▶ Aim of the task
From the records, return each line that has the word "pink" in it.

[[ Extracted material, beginning ]]

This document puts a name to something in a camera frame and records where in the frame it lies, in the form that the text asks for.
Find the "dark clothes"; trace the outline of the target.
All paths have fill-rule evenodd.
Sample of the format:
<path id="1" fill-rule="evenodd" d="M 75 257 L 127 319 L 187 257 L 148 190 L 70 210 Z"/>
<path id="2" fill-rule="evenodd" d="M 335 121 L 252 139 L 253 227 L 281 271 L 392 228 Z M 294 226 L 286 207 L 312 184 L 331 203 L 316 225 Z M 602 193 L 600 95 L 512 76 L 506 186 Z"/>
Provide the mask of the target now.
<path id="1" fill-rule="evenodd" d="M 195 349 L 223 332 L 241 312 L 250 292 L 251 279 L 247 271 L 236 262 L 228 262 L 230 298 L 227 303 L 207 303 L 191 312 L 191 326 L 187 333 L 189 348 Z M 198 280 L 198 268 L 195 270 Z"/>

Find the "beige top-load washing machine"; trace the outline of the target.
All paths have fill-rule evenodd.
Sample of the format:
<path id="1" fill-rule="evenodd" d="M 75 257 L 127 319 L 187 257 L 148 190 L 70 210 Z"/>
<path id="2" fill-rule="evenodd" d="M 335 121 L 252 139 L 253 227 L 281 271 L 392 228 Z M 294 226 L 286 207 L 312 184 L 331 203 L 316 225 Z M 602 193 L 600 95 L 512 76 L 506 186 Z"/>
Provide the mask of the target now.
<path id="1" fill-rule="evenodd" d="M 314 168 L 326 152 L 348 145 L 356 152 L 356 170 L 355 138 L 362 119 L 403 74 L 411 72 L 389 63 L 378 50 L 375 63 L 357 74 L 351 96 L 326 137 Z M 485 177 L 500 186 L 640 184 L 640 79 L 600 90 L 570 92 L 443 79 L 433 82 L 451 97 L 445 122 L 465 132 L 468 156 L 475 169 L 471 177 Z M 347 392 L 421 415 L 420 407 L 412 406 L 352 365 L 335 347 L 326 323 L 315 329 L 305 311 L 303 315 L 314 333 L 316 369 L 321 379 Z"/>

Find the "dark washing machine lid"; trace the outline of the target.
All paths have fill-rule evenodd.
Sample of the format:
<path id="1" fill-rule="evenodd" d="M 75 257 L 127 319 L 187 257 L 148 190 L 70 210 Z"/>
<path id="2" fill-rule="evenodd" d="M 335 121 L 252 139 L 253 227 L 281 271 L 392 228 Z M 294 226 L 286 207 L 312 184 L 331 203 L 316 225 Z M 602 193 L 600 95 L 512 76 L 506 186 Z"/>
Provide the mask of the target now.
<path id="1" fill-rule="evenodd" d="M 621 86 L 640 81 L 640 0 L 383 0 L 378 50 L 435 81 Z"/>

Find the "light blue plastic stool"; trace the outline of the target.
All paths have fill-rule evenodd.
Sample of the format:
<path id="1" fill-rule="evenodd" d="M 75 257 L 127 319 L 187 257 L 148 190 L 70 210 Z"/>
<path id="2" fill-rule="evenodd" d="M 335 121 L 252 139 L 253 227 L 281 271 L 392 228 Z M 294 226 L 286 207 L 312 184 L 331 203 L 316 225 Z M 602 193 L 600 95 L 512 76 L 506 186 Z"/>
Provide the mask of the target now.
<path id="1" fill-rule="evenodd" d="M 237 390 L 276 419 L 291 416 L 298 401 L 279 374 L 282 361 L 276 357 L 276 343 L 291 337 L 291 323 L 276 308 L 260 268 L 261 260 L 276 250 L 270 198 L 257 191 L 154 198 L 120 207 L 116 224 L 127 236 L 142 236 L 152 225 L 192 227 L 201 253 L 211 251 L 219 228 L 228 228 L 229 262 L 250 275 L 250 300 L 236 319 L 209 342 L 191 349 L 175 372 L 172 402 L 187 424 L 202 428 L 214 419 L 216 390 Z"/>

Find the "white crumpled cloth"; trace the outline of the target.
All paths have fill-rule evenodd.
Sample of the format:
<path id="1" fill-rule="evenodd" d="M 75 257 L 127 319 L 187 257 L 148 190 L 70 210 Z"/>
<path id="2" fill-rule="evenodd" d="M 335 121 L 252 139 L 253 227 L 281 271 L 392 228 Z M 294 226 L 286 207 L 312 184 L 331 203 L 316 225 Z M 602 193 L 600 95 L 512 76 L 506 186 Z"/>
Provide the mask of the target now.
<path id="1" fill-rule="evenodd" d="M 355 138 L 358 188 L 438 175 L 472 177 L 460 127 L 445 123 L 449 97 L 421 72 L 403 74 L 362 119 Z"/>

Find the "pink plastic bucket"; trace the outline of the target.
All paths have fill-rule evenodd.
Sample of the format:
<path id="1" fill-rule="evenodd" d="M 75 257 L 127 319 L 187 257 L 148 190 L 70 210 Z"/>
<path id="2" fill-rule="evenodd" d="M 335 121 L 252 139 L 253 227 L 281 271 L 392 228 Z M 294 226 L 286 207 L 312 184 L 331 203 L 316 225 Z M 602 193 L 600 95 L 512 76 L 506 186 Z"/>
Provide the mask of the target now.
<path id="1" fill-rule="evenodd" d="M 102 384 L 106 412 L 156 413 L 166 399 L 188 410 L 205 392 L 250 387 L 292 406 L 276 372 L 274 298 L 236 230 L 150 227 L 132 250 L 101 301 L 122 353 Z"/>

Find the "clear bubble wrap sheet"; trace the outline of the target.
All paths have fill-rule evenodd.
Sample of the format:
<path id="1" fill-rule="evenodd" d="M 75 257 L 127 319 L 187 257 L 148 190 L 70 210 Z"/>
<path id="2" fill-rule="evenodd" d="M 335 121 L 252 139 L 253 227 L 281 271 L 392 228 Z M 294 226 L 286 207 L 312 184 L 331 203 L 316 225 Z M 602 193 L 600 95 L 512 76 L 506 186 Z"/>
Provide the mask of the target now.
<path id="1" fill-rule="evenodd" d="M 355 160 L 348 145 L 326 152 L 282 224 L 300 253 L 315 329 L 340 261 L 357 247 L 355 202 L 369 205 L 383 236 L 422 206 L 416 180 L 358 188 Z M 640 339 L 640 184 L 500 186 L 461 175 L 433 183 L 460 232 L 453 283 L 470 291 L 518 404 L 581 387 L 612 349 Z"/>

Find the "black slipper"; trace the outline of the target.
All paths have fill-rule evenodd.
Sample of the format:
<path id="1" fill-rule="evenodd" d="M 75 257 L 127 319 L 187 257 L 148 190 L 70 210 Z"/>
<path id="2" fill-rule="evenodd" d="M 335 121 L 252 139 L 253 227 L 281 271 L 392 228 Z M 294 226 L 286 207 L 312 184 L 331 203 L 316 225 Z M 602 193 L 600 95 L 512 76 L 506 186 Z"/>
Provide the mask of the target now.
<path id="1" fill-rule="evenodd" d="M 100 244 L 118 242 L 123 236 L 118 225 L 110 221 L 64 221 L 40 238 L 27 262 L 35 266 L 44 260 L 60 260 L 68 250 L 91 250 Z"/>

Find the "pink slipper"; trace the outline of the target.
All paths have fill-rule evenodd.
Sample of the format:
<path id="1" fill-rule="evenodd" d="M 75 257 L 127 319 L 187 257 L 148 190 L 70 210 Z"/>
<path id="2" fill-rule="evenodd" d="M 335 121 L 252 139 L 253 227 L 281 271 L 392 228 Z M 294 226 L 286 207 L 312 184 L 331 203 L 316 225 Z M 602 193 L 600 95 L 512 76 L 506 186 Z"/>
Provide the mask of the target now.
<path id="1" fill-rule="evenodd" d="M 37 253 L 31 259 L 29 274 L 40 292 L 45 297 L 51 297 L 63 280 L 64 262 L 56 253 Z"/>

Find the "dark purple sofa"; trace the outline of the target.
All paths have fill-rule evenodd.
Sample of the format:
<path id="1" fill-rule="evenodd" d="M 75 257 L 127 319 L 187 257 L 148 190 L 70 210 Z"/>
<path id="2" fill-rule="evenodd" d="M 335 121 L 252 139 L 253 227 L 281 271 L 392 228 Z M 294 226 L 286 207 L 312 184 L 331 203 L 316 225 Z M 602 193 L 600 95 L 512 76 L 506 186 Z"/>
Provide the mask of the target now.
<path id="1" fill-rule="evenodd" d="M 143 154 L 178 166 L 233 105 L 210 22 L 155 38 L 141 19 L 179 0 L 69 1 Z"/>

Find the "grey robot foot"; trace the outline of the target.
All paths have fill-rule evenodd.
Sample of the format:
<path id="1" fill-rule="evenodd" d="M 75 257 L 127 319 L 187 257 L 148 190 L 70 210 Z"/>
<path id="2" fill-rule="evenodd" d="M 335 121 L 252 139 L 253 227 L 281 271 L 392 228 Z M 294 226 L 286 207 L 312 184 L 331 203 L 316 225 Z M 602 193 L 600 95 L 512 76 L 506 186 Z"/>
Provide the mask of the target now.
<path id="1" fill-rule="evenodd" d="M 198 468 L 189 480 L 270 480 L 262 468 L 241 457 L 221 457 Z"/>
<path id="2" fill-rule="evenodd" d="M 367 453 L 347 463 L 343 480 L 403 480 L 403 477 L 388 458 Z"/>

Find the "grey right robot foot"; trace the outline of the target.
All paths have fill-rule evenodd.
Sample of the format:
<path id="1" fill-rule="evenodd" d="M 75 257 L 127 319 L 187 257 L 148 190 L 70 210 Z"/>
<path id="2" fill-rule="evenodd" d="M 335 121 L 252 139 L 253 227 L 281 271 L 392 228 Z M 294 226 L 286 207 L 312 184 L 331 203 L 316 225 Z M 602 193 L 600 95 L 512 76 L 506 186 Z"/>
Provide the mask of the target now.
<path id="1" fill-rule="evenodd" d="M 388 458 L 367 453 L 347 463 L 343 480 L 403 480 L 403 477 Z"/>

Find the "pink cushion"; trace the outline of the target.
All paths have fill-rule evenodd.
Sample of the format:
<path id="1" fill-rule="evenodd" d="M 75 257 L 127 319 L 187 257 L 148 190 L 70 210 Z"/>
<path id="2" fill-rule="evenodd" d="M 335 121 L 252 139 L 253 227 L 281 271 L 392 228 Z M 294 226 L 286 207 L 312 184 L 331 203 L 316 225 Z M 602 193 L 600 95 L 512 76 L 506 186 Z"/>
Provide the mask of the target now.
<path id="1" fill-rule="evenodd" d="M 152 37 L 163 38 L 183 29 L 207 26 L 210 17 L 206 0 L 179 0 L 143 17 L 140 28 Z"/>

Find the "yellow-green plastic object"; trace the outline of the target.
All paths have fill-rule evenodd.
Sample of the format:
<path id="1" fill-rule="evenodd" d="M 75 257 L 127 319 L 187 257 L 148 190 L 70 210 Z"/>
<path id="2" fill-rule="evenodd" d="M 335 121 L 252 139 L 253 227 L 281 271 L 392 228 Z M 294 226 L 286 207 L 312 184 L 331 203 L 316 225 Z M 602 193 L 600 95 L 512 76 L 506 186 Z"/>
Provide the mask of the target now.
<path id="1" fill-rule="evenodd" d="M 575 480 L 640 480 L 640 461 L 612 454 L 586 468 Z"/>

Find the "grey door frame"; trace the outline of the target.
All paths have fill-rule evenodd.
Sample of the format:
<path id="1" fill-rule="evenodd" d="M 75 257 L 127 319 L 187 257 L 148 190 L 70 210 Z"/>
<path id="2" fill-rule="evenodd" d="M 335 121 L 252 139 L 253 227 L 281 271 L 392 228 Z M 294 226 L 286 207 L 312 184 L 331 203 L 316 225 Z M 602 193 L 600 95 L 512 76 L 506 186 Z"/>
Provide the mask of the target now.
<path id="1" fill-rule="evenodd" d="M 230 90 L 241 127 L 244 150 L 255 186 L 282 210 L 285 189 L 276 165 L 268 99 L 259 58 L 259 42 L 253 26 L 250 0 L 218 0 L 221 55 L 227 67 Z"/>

[[ Extracted material, end ]]

▶ Reply to the task
Find the "pink plastic bucket"; trace the outline of the target.
Find the "pink slipper"; trace the outline of the target.
Find the "pink cushion"; trace the outline of the target.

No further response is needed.